For the entries below, print exactly the lines between the line holding "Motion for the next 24" and the line holding "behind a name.", inclusive, and nothing else.

__Input records__
=== Begin Enclosure ===
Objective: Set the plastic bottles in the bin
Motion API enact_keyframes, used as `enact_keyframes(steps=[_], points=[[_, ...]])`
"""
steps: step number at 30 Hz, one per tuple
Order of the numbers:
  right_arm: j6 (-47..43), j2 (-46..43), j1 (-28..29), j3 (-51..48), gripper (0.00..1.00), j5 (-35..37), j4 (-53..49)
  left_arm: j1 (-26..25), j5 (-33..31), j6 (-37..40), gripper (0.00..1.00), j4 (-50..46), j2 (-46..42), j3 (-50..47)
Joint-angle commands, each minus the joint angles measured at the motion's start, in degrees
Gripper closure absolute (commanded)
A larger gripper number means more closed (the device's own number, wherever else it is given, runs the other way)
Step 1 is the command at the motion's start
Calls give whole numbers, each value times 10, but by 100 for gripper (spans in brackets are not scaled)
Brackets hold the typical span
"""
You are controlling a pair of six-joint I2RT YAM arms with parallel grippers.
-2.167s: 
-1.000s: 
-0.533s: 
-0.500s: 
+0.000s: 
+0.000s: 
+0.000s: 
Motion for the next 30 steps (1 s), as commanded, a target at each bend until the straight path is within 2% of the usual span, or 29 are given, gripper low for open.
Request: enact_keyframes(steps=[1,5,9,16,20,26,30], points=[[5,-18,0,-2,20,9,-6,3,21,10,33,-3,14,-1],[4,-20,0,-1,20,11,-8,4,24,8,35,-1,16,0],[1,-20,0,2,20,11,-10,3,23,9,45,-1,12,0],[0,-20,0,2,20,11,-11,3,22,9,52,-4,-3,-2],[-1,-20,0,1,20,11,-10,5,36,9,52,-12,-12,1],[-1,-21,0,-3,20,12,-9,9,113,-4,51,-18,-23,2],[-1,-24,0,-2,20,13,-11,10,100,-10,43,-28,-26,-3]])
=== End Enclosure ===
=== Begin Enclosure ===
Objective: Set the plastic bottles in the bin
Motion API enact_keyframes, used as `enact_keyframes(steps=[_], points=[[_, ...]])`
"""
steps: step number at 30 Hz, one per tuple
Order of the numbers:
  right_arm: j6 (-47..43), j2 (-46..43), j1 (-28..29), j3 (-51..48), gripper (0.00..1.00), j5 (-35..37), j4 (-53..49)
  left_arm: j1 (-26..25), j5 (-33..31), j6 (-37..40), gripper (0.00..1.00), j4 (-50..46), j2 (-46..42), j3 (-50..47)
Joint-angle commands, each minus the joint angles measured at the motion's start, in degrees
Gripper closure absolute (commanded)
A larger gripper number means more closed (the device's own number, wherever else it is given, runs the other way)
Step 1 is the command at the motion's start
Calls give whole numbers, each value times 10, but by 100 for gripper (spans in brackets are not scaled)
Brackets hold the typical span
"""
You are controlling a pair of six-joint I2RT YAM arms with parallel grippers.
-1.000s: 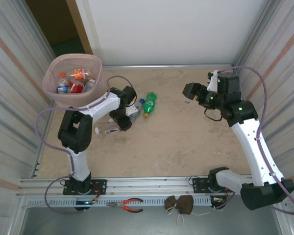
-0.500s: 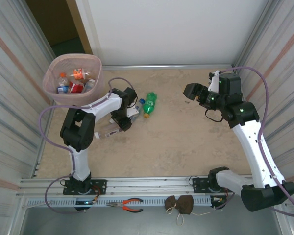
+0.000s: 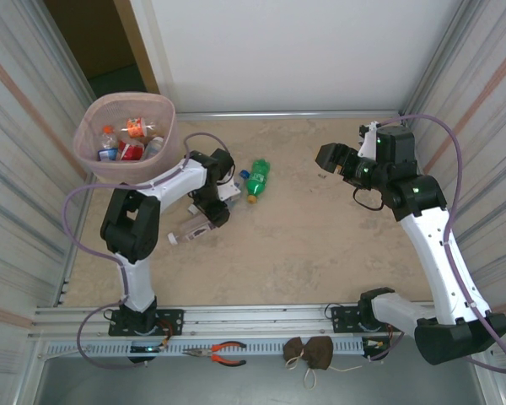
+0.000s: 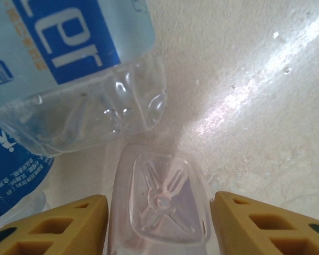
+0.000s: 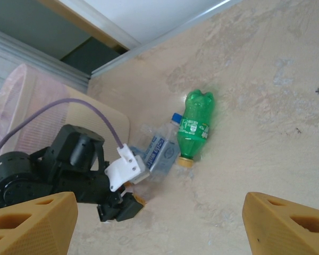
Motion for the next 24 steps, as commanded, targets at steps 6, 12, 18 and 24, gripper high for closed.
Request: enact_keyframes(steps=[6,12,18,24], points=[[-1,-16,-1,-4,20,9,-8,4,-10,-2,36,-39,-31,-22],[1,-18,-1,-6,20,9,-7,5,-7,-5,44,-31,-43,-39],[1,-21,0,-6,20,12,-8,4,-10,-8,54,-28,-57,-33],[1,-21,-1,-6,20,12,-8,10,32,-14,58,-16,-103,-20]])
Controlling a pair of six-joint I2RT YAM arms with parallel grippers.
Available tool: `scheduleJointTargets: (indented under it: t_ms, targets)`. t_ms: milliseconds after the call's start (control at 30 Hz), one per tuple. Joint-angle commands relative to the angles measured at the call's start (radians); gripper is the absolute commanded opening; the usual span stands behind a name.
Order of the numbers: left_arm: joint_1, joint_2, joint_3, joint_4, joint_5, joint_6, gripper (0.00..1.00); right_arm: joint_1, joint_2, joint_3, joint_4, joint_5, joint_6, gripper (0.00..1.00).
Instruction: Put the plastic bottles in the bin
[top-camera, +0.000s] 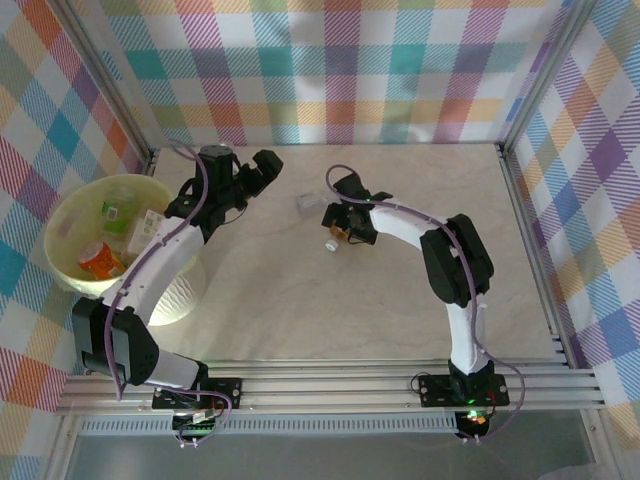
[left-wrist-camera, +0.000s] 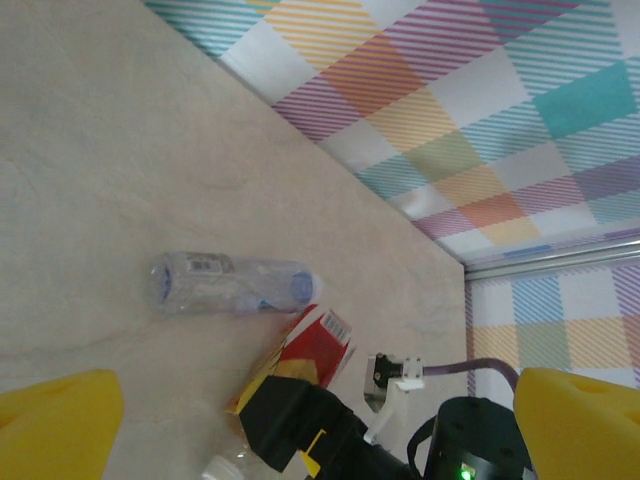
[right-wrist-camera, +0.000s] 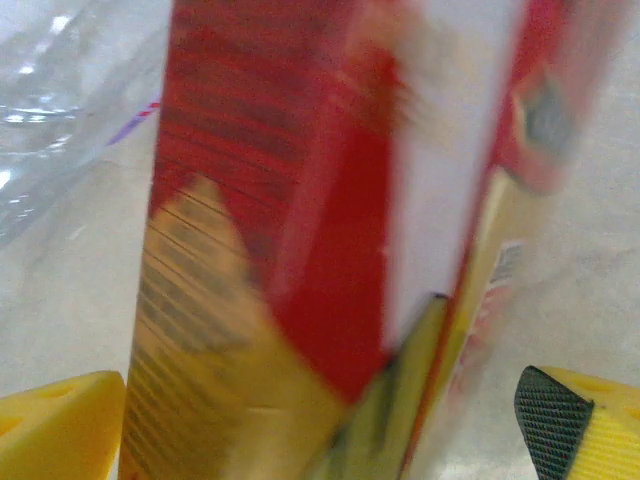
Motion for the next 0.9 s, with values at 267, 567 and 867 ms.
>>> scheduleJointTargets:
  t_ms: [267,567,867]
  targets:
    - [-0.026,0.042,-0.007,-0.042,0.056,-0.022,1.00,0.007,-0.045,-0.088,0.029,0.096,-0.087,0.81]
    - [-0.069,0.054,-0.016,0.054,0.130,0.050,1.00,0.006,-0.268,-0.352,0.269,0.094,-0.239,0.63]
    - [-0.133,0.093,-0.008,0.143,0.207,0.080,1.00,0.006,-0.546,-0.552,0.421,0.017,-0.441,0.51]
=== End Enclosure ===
__Answer to this exercise__
Motion for the next 24 steps, as commanded, targets at steps 6, 12, 18 and 24, gripper high for closed.
Request: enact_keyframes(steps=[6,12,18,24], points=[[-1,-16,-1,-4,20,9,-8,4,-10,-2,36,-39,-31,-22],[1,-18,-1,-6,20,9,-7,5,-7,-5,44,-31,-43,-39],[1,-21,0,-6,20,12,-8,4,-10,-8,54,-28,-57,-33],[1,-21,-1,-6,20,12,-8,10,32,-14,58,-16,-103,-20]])
Controlling a pair of six-joint I2RT YAM arms with parallel grippers.
Available tool: `scheduleJointTargets: (indented under it: t_ms, targets)`. t_ms: milliseconds after the call's start (control at 30 Hz), one per tuple. Joint-angle commands relative to the angles measured at the call's start (radians); gripper is the absolute commanded opening; the usual span stands behind a name.

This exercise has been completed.